On the other hand, emotional support seems to me to be one of the big benefits of a romantic relationship, or a close friendship. That's one of the reasons people with social networks fare better than those without them. However, sometimes when I read complaint like the ones mentioned above, I almost feel like people are saying that you should just hang with your partner(s) and friends to have fun, and keep all that unfun emotional stuff to yourself and your therapist. Now, just to be clear, I know they're not actually saying that, that's just how it feels at times.

I guess I'm not sure what healthy emotional support in a relationship is supposed to look like, or what separates it from using the person as a therapist. I'm also not sure what degree of emotional support it is reasonable to expect from a romantic partner or close friend. It would seem to me that too little emotional support from your close relations is unhealthy as well. Additionally, I've heard anecdotes of people doing some pretty inconvenient things to support partners or friends emotionally and being happy to do it and not considering it unhealthy. For instance, having a friend come over on a late weeknight evening after a breakup. So, I'm just confused.

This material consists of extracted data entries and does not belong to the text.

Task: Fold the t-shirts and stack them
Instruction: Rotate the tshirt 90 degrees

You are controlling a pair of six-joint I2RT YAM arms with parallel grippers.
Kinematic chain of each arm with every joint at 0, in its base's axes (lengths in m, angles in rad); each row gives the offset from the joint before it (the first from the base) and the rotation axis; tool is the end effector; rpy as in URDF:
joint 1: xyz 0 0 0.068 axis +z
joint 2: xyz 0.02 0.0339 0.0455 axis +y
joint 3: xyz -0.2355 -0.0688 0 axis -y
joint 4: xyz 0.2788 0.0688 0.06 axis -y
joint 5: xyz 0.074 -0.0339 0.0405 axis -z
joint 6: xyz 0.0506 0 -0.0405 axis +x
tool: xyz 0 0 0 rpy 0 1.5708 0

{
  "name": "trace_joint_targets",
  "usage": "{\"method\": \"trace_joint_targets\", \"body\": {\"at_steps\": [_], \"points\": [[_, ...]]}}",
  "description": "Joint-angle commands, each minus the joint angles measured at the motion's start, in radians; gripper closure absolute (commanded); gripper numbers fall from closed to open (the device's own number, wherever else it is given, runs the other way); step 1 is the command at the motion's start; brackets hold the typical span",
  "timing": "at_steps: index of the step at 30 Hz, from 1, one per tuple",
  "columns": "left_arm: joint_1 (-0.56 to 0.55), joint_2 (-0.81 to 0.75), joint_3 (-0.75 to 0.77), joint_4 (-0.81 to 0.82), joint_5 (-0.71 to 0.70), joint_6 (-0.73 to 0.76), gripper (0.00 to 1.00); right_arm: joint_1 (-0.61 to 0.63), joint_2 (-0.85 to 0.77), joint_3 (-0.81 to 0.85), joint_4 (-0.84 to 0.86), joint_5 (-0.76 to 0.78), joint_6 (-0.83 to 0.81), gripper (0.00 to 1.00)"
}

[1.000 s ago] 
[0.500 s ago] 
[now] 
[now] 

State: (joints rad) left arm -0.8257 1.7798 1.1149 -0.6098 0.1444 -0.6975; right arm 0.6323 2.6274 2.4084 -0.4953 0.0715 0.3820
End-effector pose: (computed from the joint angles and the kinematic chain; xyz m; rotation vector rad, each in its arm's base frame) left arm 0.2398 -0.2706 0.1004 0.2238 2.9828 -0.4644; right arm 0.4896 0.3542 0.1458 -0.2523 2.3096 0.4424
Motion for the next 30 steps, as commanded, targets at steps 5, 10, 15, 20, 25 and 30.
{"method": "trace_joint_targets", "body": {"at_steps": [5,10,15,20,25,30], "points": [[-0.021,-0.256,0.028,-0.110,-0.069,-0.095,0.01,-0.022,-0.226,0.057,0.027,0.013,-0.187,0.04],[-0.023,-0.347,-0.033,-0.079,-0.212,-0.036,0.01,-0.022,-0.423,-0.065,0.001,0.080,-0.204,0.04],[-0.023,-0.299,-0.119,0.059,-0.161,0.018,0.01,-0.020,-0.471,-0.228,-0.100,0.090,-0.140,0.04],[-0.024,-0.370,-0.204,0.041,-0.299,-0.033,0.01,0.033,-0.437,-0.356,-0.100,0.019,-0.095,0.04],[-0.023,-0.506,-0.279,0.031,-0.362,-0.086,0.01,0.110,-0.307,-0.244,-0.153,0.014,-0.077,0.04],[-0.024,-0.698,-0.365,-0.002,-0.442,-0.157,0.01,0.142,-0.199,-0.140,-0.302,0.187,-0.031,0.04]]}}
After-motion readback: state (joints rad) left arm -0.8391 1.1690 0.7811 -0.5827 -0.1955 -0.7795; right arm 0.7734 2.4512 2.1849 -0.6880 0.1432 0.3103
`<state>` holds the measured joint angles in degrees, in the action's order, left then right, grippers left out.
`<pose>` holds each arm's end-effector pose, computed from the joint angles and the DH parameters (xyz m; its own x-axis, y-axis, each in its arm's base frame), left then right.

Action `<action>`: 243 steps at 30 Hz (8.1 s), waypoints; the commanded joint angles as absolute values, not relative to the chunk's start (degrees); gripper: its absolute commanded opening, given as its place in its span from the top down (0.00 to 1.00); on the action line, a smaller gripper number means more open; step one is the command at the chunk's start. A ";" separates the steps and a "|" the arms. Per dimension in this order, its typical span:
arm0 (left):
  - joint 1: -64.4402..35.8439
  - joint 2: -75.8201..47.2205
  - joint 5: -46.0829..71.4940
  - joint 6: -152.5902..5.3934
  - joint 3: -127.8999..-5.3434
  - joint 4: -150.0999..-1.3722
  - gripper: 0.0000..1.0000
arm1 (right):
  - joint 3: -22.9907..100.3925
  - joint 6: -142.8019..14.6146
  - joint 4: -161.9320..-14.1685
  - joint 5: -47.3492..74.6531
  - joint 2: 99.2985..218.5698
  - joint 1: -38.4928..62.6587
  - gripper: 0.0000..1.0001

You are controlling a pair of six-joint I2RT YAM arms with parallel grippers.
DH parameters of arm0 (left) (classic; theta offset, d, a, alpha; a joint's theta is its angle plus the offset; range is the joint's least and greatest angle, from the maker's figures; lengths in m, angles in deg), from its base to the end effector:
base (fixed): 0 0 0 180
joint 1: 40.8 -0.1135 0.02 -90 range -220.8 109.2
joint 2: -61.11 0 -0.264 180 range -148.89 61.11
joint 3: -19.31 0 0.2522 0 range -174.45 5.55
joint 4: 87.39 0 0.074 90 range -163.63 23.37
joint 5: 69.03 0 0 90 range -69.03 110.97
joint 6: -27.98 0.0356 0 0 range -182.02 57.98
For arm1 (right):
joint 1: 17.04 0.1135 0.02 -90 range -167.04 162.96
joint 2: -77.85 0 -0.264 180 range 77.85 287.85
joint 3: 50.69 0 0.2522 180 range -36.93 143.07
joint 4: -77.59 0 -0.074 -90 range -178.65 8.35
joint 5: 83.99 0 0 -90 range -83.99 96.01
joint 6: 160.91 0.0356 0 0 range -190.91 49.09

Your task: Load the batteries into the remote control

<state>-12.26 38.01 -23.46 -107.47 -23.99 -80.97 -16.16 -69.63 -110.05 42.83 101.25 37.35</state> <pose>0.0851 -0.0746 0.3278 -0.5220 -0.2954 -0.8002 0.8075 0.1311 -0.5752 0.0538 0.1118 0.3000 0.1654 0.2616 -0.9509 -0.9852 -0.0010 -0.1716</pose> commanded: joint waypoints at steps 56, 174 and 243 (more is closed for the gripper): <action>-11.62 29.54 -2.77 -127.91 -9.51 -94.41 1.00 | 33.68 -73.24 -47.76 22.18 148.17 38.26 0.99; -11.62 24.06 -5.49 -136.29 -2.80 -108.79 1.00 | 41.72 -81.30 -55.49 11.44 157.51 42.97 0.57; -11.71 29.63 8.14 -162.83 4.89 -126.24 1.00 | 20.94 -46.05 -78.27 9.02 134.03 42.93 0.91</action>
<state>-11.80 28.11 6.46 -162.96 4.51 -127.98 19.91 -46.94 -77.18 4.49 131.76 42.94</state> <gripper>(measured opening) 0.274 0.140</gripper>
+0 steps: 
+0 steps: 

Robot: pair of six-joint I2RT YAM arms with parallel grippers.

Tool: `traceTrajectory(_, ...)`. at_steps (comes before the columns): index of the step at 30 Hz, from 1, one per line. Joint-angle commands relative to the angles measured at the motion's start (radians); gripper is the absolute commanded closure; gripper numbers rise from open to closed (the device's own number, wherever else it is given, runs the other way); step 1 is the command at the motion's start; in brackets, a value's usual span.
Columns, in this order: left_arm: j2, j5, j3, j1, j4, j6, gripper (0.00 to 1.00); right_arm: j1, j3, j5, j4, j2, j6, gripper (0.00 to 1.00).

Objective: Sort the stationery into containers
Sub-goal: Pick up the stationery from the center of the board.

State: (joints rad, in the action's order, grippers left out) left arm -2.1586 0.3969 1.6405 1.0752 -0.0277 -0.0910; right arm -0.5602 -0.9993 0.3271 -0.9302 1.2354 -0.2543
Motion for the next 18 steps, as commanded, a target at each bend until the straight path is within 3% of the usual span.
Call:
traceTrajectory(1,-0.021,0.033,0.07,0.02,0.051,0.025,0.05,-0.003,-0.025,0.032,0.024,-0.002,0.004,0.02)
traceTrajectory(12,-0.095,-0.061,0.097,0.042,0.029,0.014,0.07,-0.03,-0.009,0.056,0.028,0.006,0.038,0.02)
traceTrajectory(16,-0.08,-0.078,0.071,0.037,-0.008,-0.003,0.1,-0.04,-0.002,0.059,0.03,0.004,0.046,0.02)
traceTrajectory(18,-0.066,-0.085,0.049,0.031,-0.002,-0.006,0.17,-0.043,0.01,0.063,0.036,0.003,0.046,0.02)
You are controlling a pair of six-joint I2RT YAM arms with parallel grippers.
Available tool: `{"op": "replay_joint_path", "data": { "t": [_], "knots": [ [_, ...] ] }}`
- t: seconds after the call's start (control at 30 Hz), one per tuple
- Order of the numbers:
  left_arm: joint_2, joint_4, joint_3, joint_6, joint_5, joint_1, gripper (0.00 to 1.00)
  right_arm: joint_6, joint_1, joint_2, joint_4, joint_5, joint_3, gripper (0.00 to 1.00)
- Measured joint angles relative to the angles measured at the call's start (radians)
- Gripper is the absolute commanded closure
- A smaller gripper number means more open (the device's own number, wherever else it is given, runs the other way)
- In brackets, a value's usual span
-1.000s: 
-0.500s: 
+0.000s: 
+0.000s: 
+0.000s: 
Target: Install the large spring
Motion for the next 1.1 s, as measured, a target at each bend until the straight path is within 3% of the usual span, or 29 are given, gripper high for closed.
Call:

Just to provide some context behind this post, I've really only received emotional support from therapists or through text-based internet communities (primarily this one) in my teens and adult life. Both are very different than real-life emotional support from a partner or friend, so I have no experience with this form of emotional support. If you had asked me even a year ago I would have thought that emotional support in a relationship or friendship was basically like therapy, except it's mutual and less formal or scheduled, but I think I was wrong to think that.

So, what do healthy emotional support dynamics in a relationship look like? What's a reasonable amount of emotional support one should expect from a partner or friend? What about comparatively less close friends or more casual partners, for that matter? How do you avoid not treating somebody "as a therapist"? What about when one person has much more need than the other for emotional support for an extended period?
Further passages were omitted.